DIRECTIONS FOR THIS TASK ::
Using the entries below, copy exactly each line from the line with "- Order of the" up to and including the line with "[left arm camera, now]", with every picture left out.
[[ RECORDED INFORMATION open ]]
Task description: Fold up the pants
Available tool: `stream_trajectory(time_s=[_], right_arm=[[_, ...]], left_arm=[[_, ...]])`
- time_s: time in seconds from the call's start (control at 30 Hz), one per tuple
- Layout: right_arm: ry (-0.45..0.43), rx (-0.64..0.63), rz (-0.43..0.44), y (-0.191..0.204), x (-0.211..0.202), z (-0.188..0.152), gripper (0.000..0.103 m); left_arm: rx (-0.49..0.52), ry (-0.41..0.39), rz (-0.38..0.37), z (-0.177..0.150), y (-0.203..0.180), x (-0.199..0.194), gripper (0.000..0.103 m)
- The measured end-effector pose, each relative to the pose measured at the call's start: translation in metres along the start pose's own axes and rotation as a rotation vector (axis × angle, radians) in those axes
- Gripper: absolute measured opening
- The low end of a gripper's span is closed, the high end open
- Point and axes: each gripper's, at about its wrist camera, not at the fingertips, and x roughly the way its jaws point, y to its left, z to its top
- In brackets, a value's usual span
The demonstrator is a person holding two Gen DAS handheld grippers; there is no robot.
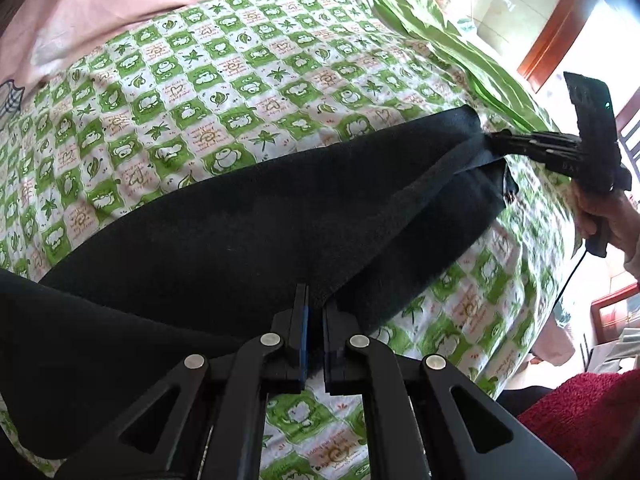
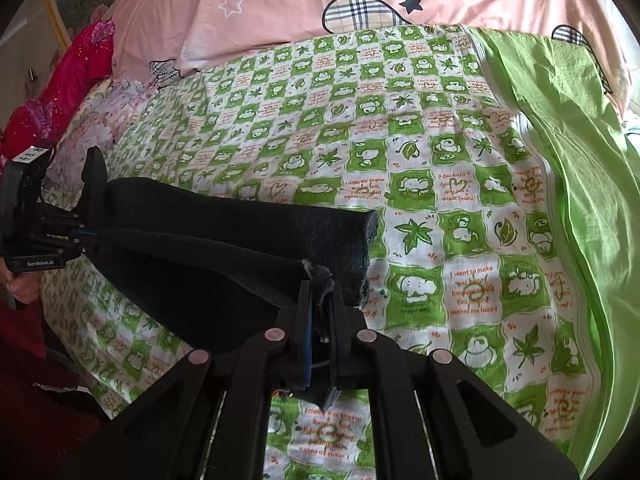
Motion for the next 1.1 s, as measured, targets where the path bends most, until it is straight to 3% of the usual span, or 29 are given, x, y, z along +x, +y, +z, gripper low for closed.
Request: stream_trajectory(time_s=[0.23, 0.4, 0.43, 0.53, 0.67, 0.7, 0.87, 1.0, 1.1], right_arm=[[0.057, -0.014, -0.014, 0.005, 0.003, -0.015, 0.007], [0.112, 0.022, -0.036, 0.006, 0.009, -0.017, 0.013], [0.113, 0.020, -0.051, 0.008, 0.006, -0.016, 0.019], [0.100, 0.028, -0.076, 0.011, -0.003, -0.014, 0.047], [0.033, 0.044, -0.064, 0.018, -0.021, -0.001, 0.049], [0.019, 0.044, -0.058, 0.022, -0.023, 0.002, 0.049], [-0.002, 0.012, 0.033, 0.054, -0.009, 0.025, 0.049], [0.016, -0.028, 0.130, 0.087, 0.017, 0.041, 0.049], [0.038, -0.061, 0.195, 0.118, 0.041, 0.051, 0.049]], left_arm=[[0.000, 0.016, -0.010, -0.011, 0.000, 0.008, 0.004], [-0.042, 0.102, -0.004, -0.022, 0.004, 0.036, 0.011], [-0.046, 0.098, -0.001, -0.023, 0.004, 0.035, 0.012], [-0.065, 0.103, -0.018, -0.026, 0.003, 0.027, 0.032], [-0.111, 0.090, -0.007, -0.032, 0.007, 0.008, 0.041], [-0.129, 0.089, -0.003, -0.033, 0.010, 0.004, 0.047], [-0.302, 0.068, 0.045, -0.038, 0.045, -0.023, 0.057], [-0.482, 0.052, 0.083, -0.039, 0.089, -0.047, 0.062], [-0.613, 0.059, 0.152, -0.035, 0.130, -0.062, 0.063]])
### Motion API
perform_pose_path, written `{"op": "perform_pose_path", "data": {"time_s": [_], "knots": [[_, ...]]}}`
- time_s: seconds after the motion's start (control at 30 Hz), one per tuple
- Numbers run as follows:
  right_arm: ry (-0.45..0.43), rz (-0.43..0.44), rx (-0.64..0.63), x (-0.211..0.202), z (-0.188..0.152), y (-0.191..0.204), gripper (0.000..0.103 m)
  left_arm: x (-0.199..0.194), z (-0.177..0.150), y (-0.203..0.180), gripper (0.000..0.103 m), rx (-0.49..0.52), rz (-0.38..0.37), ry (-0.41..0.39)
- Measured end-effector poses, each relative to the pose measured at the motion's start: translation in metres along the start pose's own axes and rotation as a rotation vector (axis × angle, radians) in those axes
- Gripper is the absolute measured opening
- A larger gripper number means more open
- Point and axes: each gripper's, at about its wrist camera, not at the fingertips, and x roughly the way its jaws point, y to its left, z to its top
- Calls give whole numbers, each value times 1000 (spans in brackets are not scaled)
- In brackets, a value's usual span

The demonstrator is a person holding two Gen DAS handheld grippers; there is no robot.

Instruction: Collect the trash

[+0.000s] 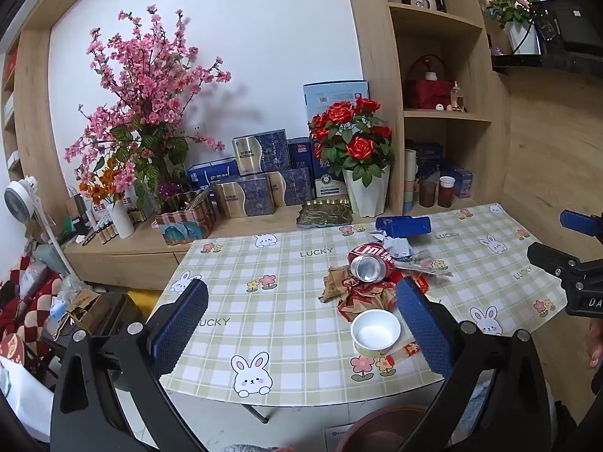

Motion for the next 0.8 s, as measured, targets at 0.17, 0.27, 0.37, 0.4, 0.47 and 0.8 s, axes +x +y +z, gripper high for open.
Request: {"op": "perform_pose_path", "data": {"time_s": [0.17,0.27,0.37,0.4,0.47,0.8], "knots": [[3,0,0,-1,0,0,98,0,0,1,98,3,0,0],[5,-1,0,-1,0,0,98,1,0,3,98,5,3,1],[6,0,-2,-1,0,0,98,0,0,1,98,4,6,1],[5,-1,-1,-1,0,0,98,0,0,1,98,3,6,1],[5,0,-1,-2,1,0,98,0,0,2,98,2,6,2],[7,-1,-2,-1,0,0,98,-1,-3,5,98,7,3,2]]}}
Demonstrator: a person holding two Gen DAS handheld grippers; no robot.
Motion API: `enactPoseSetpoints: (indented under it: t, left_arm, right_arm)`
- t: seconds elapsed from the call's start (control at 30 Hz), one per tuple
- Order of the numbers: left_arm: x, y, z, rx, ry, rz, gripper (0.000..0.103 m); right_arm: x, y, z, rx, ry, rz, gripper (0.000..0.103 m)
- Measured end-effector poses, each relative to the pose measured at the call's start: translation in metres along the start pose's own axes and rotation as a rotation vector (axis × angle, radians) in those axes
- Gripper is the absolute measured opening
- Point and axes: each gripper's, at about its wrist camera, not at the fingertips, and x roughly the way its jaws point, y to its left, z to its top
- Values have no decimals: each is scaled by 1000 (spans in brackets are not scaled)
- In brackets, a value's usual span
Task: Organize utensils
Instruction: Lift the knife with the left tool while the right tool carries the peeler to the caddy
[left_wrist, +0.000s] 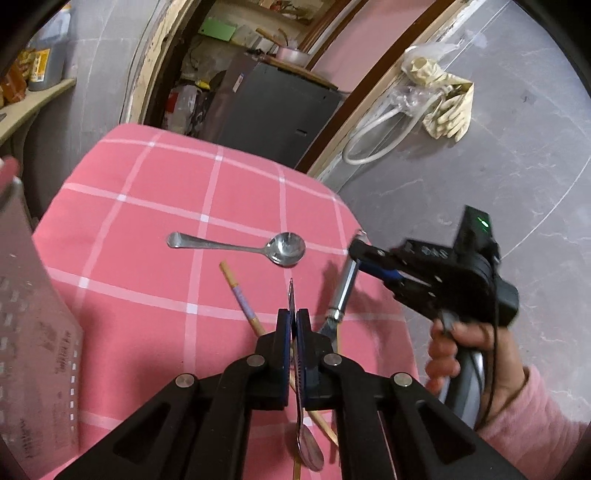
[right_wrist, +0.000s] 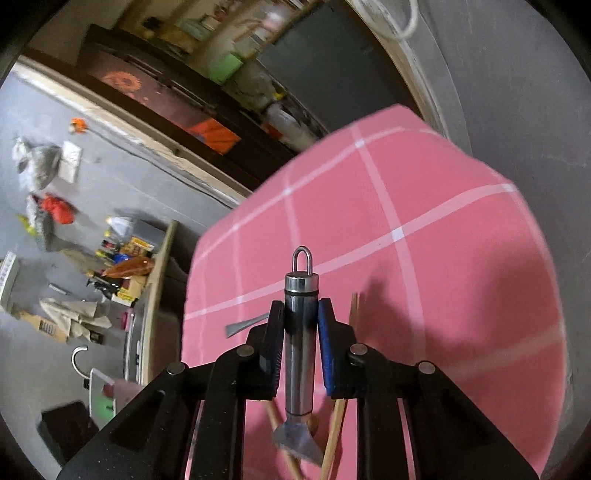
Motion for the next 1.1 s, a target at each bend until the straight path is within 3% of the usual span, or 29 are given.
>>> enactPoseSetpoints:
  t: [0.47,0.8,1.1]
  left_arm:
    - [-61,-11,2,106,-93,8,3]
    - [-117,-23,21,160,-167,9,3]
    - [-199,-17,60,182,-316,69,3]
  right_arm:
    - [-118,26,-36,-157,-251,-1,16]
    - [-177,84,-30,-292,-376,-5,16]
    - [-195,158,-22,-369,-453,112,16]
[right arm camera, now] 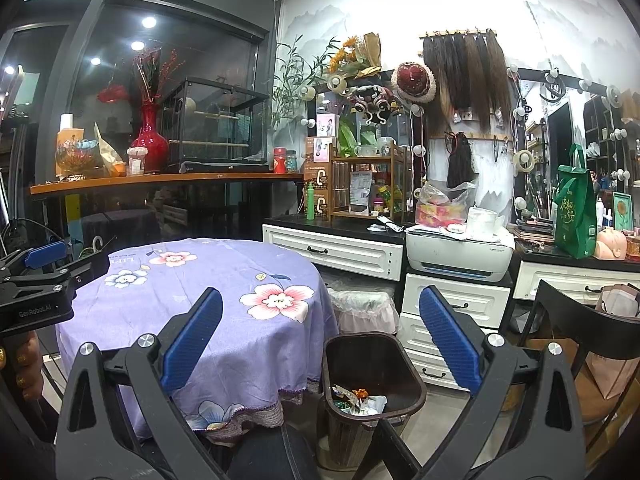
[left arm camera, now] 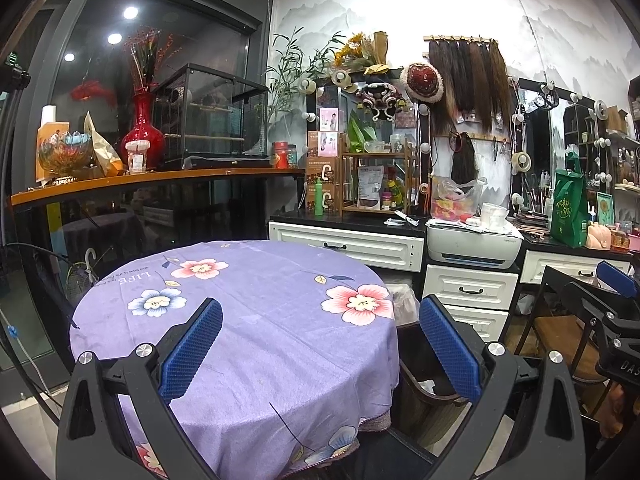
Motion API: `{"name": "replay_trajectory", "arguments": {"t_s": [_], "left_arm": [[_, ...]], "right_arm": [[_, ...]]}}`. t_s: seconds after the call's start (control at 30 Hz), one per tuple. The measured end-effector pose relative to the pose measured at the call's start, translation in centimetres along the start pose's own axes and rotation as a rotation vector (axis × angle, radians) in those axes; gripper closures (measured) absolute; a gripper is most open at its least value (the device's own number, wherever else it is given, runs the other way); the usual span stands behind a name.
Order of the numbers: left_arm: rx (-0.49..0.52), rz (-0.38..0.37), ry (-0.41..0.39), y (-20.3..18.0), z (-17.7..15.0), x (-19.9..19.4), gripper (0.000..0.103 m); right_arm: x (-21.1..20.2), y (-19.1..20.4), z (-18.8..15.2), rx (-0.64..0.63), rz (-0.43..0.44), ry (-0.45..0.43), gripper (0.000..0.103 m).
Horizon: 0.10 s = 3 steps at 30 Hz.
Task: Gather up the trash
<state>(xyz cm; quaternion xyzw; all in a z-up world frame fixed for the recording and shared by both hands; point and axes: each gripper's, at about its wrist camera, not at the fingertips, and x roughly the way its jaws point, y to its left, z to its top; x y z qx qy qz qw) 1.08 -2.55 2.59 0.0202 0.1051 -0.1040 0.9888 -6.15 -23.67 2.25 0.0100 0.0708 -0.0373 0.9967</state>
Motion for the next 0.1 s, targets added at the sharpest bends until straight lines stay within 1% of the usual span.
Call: {"name": "replay_trajectory", "arguments": {"t_s": [0.1], "left_arm": [[-0.001,0.001,-0.001,-0.03,0.02,-0.01,0.005]], "right_arm": [[0.0,0.0,0.01,-0.001,0.0,0.0,0.006]]}}
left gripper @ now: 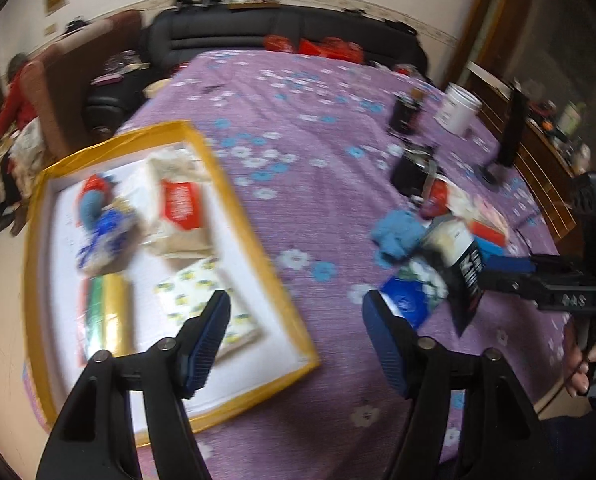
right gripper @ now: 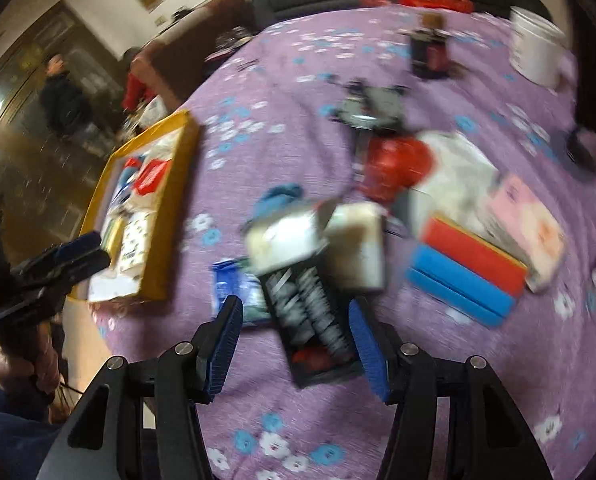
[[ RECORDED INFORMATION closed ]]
REPLY TO THE EXERCISE ::
- Order of the numbers: left_arm: x, y, z, rx, ry, rz, gripper (0.000..0.103 m); right_arm: x, y, z, rx, ry, rz, gripper (0.000..0.103 m)
- Measured end-effector poses, each relative to the pose measured at the call's start: translation in metres along the start pose's own axes and rotation as a rotation vector (axis × angle, radians) in those axes
- Gripper is the absolute measured opening
- Point and axes: each gripper's, at about its wrist camera, not at the fingertips, and x roughly the way its jaws point, y to its left, z to its top
- Values have no decimals: each is scaled by 1000 (spans in brackets are not scaled)
- In brackets, a value's usual span
Task: Organize utensils
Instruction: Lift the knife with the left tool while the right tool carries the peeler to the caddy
[left_wrist, +0.000s] 
[right_wrist, +0.000s] 
Motion for the next 1.1 s, a target at each bend until the straight path is within 3% of the usual span, or 29 are given.
>>> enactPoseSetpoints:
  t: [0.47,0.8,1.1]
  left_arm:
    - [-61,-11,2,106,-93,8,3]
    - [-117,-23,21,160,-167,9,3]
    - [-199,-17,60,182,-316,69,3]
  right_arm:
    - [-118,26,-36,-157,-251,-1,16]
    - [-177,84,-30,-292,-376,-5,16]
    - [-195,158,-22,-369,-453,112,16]
[right arm camera, now] 
[left arm camera, now] 

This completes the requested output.